**Exercise brief:** In the listing below, find the line that contains "70: (462, 102, 1.41)" and the line that contains "42: (519, 312, 0.69)". Quote both and every line between them, exactly, and nothing more.

**Dataset content:**

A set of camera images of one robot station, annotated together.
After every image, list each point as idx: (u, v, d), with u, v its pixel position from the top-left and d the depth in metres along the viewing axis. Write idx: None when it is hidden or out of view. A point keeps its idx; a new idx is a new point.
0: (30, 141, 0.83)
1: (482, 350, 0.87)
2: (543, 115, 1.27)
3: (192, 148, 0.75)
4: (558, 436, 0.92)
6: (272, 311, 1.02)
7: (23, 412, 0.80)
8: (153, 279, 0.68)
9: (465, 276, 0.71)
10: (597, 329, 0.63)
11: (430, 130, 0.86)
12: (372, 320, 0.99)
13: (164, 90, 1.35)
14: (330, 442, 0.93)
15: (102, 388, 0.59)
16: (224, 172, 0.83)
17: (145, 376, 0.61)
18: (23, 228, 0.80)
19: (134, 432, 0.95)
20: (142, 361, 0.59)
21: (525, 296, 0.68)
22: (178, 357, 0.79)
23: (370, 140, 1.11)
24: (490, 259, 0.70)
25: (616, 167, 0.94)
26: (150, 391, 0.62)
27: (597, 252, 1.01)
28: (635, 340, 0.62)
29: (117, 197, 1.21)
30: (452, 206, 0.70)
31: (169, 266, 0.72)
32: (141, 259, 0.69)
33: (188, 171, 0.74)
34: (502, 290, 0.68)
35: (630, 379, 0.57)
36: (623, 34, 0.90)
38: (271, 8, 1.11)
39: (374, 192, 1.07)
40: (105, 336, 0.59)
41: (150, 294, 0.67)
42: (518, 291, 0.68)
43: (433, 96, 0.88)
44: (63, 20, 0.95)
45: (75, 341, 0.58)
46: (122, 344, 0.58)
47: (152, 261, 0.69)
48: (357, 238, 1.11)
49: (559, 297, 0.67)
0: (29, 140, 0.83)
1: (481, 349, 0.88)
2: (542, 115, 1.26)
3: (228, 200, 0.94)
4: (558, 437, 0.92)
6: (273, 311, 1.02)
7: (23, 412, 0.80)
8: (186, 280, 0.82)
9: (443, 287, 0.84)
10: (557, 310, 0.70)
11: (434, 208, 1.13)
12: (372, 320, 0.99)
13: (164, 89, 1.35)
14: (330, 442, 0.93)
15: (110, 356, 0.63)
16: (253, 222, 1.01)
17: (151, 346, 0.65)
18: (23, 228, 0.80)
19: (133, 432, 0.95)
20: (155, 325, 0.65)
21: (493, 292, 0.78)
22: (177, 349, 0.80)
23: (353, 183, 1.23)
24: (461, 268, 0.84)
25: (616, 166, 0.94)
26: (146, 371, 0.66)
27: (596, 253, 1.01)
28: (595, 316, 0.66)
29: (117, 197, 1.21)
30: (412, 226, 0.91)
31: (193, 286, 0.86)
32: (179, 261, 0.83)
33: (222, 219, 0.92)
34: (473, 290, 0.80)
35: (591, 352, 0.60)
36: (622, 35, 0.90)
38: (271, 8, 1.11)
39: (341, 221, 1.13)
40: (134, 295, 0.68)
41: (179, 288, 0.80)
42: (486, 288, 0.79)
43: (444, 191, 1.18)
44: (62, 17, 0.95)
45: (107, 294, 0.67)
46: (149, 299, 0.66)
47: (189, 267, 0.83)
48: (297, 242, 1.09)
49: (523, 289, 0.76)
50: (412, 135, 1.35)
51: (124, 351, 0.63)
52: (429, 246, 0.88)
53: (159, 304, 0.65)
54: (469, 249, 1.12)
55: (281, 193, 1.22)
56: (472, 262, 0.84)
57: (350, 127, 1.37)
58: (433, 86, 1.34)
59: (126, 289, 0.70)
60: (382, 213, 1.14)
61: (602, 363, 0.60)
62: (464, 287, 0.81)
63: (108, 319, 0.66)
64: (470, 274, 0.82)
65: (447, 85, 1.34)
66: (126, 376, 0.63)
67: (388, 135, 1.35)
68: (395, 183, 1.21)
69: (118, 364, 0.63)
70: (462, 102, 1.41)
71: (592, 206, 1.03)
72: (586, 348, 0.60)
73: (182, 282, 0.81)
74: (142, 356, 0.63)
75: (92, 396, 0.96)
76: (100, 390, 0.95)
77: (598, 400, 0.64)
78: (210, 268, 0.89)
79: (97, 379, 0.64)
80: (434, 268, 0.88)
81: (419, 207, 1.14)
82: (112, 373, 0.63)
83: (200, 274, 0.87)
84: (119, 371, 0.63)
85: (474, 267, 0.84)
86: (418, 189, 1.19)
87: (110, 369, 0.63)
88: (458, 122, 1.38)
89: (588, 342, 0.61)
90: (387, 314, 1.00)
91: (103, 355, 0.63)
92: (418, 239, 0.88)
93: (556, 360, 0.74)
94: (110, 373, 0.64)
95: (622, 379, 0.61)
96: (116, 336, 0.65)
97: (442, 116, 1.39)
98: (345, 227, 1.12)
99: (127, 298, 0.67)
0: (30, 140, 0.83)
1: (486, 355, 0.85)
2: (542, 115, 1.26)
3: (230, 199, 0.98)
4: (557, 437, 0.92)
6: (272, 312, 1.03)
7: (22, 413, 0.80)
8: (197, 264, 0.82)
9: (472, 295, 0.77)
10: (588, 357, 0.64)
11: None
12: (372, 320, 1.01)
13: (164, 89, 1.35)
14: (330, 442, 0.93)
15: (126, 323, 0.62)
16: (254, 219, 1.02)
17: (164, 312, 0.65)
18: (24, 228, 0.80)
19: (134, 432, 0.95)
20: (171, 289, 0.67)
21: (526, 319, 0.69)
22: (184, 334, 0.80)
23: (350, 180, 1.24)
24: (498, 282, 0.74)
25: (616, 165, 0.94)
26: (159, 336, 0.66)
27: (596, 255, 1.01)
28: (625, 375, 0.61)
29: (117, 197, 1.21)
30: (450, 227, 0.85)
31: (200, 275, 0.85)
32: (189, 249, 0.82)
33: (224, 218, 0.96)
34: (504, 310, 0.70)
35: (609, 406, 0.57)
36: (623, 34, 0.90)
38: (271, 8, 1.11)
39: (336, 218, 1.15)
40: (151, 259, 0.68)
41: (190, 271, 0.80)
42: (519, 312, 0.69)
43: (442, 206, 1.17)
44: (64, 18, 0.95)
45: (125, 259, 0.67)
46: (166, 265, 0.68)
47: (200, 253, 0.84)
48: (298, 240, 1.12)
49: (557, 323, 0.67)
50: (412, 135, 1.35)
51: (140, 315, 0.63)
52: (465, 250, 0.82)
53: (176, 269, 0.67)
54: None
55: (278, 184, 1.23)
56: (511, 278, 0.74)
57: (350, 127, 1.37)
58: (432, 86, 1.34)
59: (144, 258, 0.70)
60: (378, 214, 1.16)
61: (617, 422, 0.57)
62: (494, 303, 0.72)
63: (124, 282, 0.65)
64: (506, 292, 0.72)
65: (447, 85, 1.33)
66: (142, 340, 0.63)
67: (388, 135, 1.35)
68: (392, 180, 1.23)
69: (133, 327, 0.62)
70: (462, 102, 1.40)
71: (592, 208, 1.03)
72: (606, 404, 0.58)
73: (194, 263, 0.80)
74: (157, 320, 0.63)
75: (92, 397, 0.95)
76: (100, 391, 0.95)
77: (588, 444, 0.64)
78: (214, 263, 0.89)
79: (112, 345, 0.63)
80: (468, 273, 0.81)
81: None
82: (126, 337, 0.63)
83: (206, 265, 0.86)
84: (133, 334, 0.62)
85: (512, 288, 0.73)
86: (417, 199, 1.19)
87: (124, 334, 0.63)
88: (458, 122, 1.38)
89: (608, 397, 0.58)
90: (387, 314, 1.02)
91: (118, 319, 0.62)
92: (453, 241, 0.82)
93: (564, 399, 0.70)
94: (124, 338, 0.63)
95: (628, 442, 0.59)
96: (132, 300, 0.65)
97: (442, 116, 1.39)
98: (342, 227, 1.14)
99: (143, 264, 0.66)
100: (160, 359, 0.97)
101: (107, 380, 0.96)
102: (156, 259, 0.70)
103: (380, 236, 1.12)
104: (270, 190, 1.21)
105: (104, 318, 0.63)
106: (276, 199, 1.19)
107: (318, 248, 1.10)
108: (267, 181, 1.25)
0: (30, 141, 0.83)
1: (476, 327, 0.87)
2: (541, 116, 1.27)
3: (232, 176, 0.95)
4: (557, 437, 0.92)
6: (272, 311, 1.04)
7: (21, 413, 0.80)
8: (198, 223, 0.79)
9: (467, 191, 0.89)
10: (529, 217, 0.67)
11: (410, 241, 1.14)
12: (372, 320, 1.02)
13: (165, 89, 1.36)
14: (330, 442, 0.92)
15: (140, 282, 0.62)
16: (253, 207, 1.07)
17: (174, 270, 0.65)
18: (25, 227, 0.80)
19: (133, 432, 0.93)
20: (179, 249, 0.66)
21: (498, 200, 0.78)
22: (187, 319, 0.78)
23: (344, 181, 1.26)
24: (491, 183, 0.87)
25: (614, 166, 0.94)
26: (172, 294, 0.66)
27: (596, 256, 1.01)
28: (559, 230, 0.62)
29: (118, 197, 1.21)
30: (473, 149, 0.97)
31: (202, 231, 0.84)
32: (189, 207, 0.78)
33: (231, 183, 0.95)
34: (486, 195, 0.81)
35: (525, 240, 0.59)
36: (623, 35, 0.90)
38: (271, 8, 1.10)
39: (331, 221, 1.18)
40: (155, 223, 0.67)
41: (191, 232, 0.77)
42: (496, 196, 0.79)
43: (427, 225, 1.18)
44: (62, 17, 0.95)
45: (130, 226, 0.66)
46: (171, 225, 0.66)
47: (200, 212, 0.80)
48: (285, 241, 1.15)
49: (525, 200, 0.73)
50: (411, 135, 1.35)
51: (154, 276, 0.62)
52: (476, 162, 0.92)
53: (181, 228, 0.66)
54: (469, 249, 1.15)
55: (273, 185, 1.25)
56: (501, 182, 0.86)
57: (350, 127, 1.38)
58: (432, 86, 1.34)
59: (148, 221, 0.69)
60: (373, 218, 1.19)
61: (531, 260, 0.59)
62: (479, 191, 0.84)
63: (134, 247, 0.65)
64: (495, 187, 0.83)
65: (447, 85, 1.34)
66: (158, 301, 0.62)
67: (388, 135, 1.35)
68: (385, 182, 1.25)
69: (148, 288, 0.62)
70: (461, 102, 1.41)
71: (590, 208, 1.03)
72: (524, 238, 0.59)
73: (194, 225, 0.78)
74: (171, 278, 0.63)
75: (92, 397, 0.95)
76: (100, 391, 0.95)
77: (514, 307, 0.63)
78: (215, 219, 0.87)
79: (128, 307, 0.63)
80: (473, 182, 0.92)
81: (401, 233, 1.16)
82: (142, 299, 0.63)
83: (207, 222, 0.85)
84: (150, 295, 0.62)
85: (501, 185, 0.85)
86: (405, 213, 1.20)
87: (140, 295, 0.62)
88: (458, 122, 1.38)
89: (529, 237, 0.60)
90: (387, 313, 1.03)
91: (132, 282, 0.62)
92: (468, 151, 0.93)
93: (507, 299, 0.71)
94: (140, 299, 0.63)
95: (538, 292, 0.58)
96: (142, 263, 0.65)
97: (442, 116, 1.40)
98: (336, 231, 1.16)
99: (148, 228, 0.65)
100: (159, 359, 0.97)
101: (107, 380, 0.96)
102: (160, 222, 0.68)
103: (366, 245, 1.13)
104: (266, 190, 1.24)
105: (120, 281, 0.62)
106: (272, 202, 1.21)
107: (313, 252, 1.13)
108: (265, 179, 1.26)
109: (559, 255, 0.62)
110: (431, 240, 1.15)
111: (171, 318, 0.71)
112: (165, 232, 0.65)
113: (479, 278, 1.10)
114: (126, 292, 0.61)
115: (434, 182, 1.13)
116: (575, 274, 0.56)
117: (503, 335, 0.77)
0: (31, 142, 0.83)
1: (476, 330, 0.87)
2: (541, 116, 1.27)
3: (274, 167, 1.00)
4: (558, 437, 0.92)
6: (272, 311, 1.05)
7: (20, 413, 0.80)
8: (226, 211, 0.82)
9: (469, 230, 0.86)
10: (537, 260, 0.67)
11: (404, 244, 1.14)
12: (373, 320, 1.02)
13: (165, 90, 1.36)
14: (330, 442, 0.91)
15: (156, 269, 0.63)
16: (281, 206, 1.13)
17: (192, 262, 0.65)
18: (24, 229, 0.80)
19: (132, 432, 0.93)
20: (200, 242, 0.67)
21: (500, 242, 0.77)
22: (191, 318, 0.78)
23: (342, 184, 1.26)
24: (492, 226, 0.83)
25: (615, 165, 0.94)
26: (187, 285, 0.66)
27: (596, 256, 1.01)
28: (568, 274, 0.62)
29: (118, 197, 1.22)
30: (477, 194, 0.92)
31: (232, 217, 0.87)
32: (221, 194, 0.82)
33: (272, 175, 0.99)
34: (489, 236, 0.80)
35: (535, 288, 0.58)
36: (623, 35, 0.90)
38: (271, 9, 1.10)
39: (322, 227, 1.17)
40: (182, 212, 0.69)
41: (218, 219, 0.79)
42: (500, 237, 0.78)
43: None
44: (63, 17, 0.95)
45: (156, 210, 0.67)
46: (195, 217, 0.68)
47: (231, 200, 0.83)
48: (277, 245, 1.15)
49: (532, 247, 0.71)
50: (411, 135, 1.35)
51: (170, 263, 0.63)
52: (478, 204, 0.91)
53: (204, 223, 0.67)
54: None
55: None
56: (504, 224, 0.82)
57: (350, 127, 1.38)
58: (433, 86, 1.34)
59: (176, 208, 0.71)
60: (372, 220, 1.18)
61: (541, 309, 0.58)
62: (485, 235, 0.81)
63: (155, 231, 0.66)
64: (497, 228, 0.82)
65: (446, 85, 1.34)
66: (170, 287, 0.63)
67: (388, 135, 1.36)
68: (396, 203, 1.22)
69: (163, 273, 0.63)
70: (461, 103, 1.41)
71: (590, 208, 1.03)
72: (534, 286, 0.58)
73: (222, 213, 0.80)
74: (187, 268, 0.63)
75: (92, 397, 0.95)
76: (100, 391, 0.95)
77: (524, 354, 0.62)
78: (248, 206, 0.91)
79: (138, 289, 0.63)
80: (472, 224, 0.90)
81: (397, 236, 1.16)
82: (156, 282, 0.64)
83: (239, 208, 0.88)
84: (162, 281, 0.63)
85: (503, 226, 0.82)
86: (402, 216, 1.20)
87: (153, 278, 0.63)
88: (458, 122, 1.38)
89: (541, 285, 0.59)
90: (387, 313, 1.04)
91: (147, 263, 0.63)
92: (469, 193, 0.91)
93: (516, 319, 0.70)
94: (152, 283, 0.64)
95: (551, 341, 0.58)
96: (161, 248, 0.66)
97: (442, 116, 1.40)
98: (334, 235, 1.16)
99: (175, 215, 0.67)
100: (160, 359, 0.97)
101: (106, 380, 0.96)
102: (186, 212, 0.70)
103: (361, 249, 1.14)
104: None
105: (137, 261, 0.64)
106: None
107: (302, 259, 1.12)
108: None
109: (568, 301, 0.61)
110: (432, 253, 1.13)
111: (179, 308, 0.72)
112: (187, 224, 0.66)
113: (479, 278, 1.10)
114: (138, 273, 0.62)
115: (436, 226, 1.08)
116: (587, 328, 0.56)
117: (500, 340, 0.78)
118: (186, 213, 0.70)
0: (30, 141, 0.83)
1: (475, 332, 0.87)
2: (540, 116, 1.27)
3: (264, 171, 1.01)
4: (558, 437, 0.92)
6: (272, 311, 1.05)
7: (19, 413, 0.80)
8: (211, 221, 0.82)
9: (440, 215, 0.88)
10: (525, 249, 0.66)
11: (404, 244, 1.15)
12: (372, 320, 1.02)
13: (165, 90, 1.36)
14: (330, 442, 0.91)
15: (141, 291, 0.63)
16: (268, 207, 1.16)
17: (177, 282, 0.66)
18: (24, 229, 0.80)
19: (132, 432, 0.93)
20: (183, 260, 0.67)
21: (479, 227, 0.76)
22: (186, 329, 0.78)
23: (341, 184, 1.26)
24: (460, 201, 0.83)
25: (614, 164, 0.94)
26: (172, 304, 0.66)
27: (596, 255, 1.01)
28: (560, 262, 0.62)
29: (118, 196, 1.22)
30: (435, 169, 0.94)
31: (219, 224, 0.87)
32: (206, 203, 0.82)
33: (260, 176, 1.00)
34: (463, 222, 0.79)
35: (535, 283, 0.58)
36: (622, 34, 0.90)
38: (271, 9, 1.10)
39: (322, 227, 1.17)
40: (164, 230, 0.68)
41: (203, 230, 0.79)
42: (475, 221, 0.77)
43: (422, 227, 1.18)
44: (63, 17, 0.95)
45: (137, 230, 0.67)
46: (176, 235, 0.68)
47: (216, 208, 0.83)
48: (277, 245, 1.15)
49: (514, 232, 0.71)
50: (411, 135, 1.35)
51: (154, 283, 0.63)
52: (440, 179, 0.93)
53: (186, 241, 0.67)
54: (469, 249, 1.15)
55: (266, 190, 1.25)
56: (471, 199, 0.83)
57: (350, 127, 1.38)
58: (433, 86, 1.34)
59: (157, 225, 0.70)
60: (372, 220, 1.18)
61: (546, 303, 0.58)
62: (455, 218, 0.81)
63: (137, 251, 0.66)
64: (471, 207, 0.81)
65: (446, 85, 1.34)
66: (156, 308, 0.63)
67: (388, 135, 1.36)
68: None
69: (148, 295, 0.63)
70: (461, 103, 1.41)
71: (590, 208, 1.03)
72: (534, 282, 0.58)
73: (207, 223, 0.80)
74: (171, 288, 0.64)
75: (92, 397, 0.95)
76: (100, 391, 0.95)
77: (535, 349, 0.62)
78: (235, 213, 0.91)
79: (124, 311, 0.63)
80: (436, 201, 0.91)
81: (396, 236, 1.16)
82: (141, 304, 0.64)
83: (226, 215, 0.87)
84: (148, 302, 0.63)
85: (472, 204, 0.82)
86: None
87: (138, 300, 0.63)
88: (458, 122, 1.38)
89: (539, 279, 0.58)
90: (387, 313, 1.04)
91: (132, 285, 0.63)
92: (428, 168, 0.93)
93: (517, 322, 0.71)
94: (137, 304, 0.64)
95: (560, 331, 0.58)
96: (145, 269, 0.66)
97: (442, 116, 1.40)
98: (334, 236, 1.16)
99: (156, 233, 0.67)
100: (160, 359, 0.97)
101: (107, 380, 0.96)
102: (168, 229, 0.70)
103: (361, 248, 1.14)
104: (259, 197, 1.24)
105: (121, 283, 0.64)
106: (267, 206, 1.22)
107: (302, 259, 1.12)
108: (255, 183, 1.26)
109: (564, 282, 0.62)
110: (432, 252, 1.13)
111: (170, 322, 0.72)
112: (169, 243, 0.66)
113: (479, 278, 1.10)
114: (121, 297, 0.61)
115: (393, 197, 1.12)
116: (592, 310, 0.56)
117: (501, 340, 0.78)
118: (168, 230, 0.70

**Completed exercise:**
70: (462, 102, 1.41)
71: (592, 206, 1.03)
72: (586, 348, 0.60)
73: (182, 282, 0.81)
74: (142, 356, 0.63)
75: (92, 396, 0.96)
76: (100, 390, 0.95)
77: (598, 400, 0.64)
78: (210, 268, 0.89)
79: (97, 379, 0.64)
80: (434, 268, 0.88)
81: (419, 207, 1.14)
82: (112, 373, 0.63)
83: (200, 274, 0.87)
84: (119, 371, 0.63)
85: (474, 267, 0.84)
86: (418, 189, 1.19)
87: (110, 369, 0.63)
88: (458, 122, 1.38)
89: (588, 342, 0.61)
90: (387, 314, 1.00)
91: (103, 355, 0.63)
92: (418, 239, 0.88)
93: (556, 360, 0.74)
94: (110, 373, 0.64)
95: (622, 379, 0.61)
96: (116, 336, 0.65)
97: (442, 116, 1.39)
98: (345, 227, 1.12)
99: (127, 298, 0.67)
0: (30, 140, 0.83)
1: (486, 355, 0.85)
2: (542, 115, 1.26)
3: (230, 199, 0.98)
4: (557, 437, 0.92)
6: (272, 312, 1.03)
7: (22, 413, 0.80)
8: (197, 264, 0.82)
9: (472, 295, 0.77)
10: (588, 357, 0.64)
11: None
12: (372, 320, 1.01)
13: (164, 89, 1.35)
14: (330, 442, 0.93)
15: (126, 323, 0.62)
16: (254, 219, 1.02)
17: (164, 312, 0.65)
18: (24, 228, 0.80)
19: (134, 432, 0.95)
20: (171, 289, 0.67)
21: (526, 319, 0.69)
22: (184, 334, 0.80)
23: (350, 180, 1.24)
24: (498, 282, 0.74)
25: (616, 165, 0.94)
26: (159, 336, 0.66)
27: (596, 255, 1.01)
28: (625, 375, 0.61)
29: (117, 197, 1.21)
30: (450, 227, 0.85)
31: (200, 275, 0.85)
32: (189, 249, 0.82)
33: (224, 218, 0.96)
34: (504, 310, 0.70)
35: (609, 406, 0.57)
36: (623, 34, 0.90)
38: (271, 8, 1.11)
39: (336, 218, 1.15)
40: (151, 259, 0.68)
41: (190, 271, 0.80)
42: (519, 312, 0.69)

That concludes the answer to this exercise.